● What the task requires: Only the lines holding the word "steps" are wanted; copy each of them from the listing.

● Raw data:
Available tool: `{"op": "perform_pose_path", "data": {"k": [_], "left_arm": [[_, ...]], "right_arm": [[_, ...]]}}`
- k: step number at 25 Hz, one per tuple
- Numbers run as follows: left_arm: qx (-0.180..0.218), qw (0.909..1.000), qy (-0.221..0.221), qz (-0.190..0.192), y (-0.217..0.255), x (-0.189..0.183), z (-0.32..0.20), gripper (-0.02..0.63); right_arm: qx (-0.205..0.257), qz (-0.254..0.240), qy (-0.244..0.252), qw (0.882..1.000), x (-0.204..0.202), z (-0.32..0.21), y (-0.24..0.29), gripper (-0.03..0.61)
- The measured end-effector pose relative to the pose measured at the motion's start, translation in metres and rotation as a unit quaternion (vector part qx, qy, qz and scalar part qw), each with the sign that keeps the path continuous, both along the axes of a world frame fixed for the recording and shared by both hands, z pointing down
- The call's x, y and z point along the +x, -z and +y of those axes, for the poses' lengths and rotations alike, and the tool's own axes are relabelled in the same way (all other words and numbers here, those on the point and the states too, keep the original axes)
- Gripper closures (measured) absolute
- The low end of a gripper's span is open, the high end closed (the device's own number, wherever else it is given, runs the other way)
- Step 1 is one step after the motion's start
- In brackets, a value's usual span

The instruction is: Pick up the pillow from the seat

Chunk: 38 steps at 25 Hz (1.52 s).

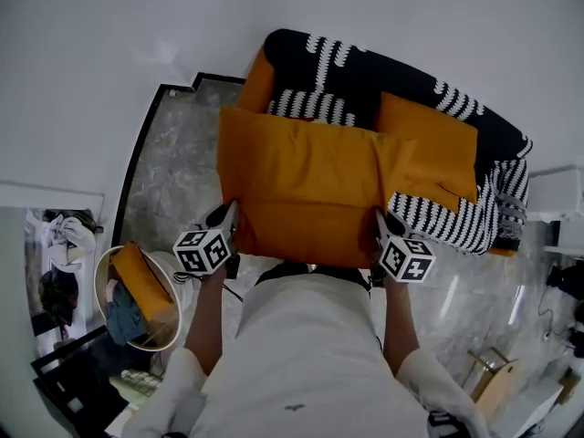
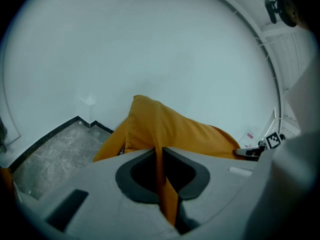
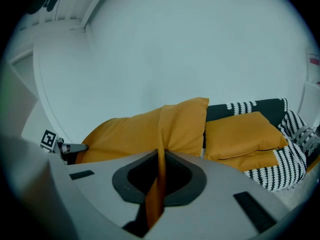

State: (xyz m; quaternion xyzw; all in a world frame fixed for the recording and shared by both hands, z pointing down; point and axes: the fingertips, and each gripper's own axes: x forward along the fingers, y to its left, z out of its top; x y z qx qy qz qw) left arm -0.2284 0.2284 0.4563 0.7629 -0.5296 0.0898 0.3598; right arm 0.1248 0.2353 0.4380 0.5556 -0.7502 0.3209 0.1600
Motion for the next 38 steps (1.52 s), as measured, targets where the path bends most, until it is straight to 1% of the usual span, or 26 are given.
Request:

● Exercise answer:
Chunk: 38 steps at 25 Hz (1.52 s).
Motion for the next 38 steps (1.52 s), as measured, targets where the path bends most, until it is straight to 1% of the usual span, or 26 are given.

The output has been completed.